• PROBLEM TO WORK ON: Search the listing for the word "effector" and return each line that contains it.

*** DATA EXCERPT Section Begins ***

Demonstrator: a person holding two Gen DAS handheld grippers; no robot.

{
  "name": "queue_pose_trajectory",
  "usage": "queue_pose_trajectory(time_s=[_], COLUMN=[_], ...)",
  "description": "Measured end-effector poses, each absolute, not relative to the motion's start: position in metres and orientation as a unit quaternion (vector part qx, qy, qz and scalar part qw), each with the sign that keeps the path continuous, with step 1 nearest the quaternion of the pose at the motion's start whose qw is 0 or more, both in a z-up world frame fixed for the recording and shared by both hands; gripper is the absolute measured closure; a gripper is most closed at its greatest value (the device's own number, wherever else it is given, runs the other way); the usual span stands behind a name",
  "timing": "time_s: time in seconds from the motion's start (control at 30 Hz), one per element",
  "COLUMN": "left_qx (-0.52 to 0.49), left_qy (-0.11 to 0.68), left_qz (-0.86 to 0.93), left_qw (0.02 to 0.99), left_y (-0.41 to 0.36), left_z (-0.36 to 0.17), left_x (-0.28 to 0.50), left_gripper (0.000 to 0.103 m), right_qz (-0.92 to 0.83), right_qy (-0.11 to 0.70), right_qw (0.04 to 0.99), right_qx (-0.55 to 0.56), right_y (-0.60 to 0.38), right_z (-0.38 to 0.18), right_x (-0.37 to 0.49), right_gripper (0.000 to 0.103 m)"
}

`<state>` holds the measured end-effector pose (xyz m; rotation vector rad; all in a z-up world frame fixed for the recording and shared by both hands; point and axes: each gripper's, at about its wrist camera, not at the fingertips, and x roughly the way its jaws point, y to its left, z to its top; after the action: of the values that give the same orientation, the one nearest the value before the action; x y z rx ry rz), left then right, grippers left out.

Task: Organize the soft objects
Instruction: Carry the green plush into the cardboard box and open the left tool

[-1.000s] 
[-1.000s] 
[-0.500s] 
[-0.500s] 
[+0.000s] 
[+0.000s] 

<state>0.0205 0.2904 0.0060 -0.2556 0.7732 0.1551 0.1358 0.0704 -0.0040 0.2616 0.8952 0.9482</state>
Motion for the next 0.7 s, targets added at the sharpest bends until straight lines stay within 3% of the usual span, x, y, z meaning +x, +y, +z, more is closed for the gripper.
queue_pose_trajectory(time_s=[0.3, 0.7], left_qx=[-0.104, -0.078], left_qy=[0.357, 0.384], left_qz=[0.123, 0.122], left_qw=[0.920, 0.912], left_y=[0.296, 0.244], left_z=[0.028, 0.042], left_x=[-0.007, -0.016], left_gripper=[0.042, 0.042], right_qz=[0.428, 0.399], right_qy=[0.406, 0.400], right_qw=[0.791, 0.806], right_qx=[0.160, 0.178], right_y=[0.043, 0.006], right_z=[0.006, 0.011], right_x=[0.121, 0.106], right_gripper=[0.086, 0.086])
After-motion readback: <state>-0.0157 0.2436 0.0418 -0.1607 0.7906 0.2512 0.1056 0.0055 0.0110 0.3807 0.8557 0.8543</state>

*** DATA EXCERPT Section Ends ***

• ANSWER FOR THE TASK:
  "description": "Measured end-effector poses, each absolute, not relative to the motion's start: position in metres and orientation as a unit quaternion (vector part qx, qy, qz and scalar part qw), each with the sign that keeps the path continuous, with step 1 nearest the quaternion of the pose at the motion's start whose qw is 0 or more, both in a z-up world frame fixed for the recording and shared by both hands; gripper is the absolute measured closure; a gripper is most closed at its greatest value (the device's own number, wherever else it is given, runs the other way); the usual span stands behind a name",
`<state>` holds the measured end-effector pose (xyz m; rotation vector rad; all in a z-up world frame fixed for the recording and shared by both hands; point and axes: each gripper's, at about its wrist camera, not at the fingertips, and x roughly the way its jaws point, y to its left, z to its top; after the action: of the values that give the same orientation, the one nearest the value before the action; x y z rx ry rz), left then right, grippers left out.

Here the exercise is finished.